Segment Open
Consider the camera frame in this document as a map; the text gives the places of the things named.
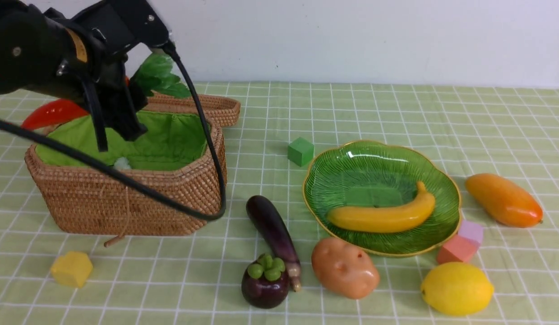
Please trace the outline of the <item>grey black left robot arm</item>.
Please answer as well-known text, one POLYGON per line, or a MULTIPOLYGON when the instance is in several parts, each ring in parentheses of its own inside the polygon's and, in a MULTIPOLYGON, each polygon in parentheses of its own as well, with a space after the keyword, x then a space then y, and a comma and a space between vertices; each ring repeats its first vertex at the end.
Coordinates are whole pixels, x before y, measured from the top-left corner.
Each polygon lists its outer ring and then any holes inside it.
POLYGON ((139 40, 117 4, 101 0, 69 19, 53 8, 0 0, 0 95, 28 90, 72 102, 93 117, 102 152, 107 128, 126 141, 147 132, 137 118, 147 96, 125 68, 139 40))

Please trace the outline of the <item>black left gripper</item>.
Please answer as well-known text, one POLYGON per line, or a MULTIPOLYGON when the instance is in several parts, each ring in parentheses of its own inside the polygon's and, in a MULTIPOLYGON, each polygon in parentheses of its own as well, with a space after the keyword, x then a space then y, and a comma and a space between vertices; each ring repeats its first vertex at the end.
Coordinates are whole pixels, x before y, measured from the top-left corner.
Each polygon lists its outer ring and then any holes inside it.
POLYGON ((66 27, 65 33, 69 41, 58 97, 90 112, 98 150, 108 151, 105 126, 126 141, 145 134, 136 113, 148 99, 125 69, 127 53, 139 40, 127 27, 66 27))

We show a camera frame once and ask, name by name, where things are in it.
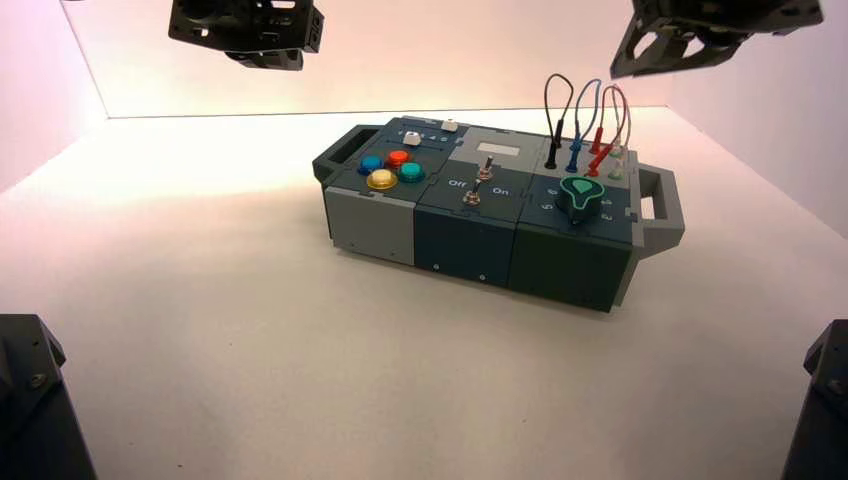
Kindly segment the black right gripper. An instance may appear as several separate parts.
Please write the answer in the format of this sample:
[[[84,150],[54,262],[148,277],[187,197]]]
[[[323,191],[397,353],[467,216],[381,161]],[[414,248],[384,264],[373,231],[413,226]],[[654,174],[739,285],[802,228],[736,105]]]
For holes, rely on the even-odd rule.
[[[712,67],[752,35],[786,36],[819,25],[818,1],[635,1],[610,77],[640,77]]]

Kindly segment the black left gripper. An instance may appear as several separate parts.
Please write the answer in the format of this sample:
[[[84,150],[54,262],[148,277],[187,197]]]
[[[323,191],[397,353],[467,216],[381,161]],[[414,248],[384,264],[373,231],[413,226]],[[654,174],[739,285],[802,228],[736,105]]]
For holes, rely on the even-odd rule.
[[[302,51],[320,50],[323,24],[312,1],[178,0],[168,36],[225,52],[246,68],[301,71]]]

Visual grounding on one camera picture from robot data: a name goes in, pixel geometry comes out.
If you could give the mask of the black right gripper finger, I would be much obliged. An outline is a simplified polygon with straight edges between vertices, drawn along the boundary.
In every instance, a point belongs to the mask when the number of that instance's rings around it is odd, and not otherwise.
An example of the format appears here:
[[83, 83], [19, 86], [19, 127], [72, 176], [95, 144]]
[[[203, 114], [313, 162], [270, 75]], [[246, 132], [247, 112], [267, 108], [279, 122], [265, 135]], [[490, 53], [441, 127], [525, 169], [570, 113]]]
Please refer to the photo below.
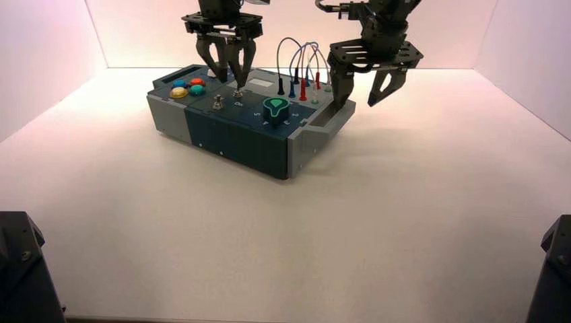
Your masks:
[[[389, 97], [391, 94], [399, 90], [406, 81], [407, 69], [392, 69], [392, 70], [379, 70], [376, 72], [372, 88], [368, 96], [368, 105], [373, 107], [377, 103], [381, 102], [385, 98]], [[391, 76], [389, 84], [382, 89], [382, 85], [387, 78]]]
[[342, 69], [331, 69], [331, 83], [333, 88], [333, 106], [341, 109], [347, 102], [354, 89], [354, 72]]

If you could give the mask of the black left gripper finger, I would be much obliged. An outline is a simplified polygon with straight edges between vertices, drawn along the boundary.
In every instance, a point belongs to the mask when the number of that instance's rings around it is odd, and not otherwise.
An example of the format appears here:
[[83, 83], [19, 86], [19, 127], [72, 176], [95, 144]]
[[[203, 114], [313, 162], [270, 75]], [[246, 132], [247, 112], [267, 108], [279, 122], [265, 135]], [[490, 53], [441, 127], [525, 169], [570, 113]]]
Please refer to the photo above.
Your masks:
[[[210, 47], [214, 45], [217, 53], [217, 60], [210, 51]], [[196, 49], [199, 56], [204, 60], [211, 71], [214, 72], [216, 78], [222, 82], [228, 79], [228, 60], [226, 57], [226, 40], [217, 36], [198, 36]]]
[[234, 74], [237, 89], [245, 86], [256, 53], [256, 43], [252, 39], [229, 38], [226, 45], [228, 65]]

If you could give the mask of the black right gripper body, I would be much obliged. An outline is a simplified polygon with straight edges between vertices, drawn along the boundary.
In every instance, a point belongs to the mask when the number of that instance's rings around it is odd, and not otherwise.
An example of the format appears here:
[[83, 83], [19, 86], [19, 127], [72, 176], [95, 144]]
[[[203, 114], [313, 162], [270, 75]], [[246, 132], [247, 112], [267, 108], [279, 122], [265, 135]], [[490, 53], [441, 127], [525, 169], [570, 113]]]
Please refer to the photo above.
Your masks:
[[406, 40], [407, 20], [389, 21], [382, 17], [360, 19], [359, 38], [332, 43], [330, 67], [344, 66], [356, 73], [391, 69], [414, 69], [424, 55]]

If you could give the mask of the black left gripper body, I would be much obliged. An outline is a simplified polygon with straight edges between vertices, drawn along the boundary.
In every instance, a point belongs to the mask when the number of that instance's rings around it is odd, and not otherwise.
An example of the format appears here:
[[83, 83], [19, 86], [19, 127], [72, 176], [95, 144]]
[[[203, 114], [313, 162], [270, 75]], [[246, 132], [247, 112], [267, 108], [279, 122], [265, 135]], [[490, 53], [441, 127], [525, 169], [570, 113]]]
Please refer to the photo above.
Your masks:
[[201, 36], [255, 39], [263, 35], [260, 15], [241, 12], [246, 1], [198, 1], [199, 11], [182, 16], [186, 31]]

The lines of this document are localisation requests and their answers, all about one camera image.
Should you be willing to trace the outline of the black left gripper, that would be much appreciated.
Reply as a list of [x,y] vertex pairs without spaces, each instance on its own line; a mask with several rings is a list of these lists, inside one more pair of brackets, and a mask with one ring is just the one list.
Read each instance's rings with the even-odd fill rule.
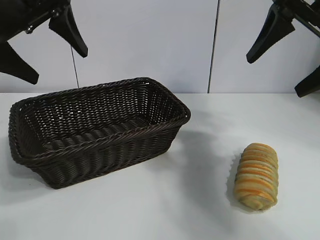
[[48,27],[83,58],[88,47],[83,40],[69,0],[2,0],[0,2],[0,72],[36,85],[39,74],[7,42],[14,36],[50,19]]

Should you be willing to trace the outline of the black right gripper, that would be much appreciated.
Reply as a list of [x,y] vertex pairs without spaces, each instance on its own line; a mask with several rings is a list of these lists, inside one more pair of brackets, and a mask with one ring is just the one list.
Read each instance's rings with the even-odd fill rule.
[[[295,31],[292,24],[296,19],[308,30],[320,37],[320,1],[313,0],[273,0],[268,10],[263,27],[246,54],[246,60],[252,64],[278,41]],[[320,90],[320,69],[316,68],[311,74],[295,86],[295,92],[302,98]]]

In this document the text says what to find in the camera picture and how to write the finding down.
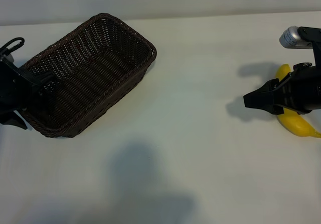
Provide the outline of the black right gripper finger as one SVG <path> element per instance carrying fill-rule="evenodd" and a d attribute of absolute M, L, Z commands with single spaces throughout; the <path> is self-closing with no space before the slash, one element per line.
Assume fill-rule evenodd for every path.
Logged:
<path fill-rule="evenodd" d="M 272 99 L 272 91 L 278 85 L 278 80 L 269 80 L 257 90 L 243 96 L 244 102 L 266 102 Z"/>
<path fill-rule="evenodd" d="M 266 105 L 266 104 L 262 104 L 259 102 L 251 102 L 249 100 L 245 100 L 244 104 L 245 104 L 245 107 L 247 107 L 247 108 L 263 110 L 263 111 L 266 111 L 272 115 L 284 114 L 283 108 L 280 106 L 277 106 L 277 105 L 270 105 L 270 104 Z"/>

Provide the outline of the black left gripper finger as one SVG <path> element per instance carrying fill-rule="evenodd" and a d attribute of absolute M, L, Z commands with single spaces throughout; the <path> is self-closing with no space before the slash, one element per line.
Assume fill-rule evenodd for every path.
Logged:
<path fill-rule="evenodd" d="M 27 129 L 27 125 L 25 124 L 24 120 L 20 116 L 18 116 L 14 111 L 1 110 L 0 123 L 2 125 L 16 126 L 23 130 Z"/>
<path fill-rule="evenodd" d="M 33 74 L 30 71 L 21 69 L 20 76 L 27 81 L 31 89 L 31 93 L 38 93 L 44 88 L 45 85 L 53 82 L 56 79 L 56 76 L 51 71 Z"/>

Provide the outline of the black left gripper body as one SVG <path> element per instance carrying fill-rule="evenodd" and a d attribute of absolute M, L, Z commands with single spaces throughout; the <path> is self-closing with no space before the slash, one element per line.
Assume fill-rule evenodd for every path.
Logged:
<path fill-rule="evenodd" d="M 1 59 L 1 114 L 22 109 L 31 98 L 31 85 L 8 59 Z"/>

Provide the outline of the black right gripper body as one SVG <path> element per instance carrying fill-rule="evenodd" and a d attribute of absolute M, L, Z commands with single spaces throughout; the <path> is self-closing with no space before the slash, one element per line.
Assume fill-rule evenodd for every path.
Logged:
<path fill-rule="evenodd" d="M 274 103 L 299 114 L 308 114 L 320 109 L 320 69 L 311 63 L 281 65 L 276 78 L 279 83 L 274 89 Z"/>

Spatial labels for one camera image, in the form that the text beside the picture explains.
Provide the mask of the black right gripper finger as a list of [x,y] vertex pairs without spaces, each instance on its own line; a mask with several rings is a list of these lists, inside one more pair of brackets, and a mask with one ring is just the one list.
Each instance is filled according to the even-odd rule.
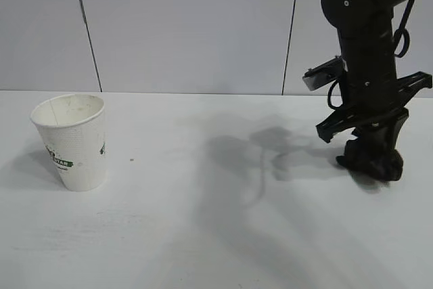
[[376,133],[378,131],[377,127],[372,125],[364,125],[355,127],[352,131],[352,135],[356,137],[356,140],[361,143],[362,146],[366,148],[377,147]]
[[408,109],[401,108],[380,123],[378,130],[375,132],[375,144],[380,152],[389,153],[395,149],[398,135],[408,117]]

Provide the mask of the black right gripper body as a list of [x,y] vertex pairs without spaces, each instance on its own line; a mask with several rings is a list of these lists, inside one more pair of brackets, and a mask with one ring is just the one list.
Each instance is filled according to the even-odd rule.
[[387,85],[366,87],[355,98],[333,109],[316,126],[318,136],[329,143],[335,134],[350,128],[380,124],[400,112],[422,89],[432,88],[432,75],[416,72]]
Segment Closed
Work order: Return every line in the listing that contains the word "without".

Task output:
Reply as a list of [x,y] vertex pairs without spaces, each instance on its own line; a mask with several rings is a list of these lists, inside one more pair of brackets, and a mask with one ring is just the one list.
Reply as a list of [x,y] vertex pairs without spaces, each instance on its own line; a mask with several rings is a list of these lists, inside one more pair of brackets, and a mask with one ring is just the one list.
Provide the mask of the black right gripper finger as a list of [x,y] vertex pairs without spaces, each instance on its own line; a mask with several rings is a list of these lists, inside one more pair of brackets, and a mask with one ring is just the one list.
Provide the mask of the black right gripper body as a list of [x,y] vertex pairs without spaces, each instance on its own line; a mask with several rings is a list of these lists, inside one more pair of brackets, and a mask with one ring is just the one list.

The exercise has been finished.